Eravamo ad un incontro di più giorni del Movimento dei Focolari. Una persona che vive a Kiev ha condiviso la sua esperienza: lei ucraina, suo marito russo. Quando è iniziata la guerra si è arruolato nell’esercito russo. È morto di infarto per il dolore quando ha visto che cosa succedeva nel campo di battaglia ad opera dei suoi connazionali. L’ho ascoltata e ho provato solo a fare spazio dentro di me… quel dolore è entrato in me. E lei: «Sai che io non avevo più sorriso dall’inizio della guerra. Ora, in questa atmosfera sono riuscita ancora a sorridere».
Insegno italiano e ho tanti studenti online. Un bambino di 12 anni era mio studente quando insegnavo a Mosca. Alla prima lezione, quando è scoppiata la guerra, mi ha chiesto: «Maestra, che cosa è successo?». Non volevo suscitare odio. Ho fatto appello all’esperienza fatta a scuola: «Ti ricordi quando litigavate in classe e non riuscivate a fare la pace? Anche a noi adulti succede…».
Dobbiamo aiutarci a guardare all’altra nazione come ad un insieme di persone… Lì ci sono persone a cui vogliamo bene. Io amo le persone siano russe, siano ucraine. Ringraziano per gli aiuti, per le preghiere… Noi riusciamo ad andare avanti perché c’è questo sostegno forte.
Lia è russa cattolica, il marito Andrej è russo ortodosso. Da qualche anno vivono a Udine.
Sono nata a Mosca dove ho vissuto 30 anni. Mio papà era ucraino, era nato in quella zona che è in guerra. È morto quando ero piccola. Ho parenti da una parte e dall’altra. Mosca era al centro dell’Unione Sovietica. Mio papà è venuto in Russia per lavorare. Mia mamma abitava in Azerbaijan.
Quello che ho scoperto adesso è un abisso… Appena svegli arriva la notizia: Kiev è stata bombardata. Non riuscivamo a crederci. Abbiamo pianto con mio marito. Non abbiamo le risposte per la guerra… ma almeno possiamo dare un po’ di amore. Abbiamo aperto la nostra casa. Siamo pronti ad accogliere: se qualcuno ha bisogno, abbiamo un posto… Prima sono arrivate ragazze ucraine di passaggio. Poi mi ha chiamata una mia amica: «Sai che siamo arrivati a ovest (dell’Ucraina)?… paghiamo 700 dollari per una settimana per un fienile!». È arrivata insieme alla moglie del suo ex marito, che l’aveva portata da lei prima di andare a combattere. Sono diventate sorelle.

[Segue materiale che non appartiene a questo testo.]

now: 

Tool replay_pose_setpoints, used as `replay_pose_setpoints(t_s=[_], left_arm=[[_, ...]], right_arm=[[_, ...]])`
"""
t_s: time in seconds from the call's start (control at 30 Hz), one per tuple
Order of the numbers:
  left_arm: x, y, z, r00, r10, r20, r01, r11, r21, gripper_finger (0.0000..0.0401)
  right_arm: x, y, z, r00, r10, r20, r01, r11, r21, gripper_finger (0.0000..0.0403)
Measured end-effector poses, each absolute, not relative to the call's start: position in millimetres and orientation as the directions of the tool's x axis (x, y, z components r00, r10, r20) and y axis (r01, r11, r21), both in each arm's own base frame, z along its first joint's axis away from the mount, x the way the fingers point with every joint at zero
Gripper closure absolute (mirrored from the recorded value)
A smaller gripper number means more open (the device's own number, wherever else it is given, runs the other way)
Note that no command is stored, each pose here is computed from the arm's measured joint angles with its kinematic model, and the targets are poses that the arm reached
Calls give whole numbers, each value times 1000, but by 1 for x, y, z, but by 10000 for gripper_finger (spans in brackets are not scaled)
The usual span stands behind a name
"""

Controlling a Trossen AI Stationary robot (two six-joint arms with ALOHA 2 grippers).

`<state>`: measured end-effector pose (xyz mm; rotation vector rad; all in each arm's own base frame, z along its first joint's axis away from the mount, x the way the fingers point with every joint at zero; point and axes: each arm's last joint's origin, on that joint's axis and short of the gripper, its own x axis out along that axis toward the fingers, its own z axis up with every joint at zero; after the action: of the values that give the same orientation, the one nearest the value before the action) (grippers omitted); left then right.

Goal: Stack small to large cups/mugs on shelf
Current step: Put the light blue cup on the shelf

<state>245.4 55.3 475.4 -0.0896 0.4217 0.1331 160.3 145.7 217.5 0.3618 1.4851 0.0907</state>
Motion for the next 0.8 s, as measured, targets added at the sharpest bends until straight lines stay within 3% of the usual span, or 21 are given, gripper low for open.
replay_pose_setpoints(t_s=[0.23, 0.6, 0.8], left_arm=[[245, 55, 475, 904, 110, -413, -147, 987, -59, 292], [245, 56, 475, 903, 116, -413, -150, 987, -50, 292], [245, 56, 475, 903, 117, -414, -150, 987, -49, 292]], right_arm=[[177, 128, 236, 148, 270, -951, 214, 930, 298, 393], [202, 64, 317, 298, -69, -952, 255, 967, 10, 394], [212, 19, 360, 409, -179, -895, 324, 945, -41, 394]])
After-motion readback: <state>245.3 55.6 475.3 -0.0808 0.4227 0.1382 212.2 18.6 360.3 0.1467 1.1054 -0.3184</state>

Ho scoperto tante cose proprio per la fortuna di poter offrire un posto. Sono diventata solo ascolto. Non riuscivano a fermarsi nel raccontare: dalla mattina sino a notte parlavano senza sosta. Parlavano male di tutti i russi… Dentro di me pensavo: «È una reazione normale…». Dovevo solo accogliere… Alla fine ho sentito che lei, non credente, era arrivata a dire: «Gesù mi ama, mi ama tanto…».
La seconda faccia è la Russia. Non si è parlato di quello che stanno vivendo loro. Anche lì è un disastro con l’arruolamento… Il marito di mia sorella è scappato, si è ammalato. Afferma: «Qui non c’è più nessuno, tutti sono andati via…».
Poi c’è tutto questo odio…
Anche il migliore amico di mio figlio, doveva compiere 18 anni, l’età per essere chiamato alle armi… «Potete accoglierlo? Che venga se riesco a farlo uscire…». Facciamo tutto quanto riusciamo…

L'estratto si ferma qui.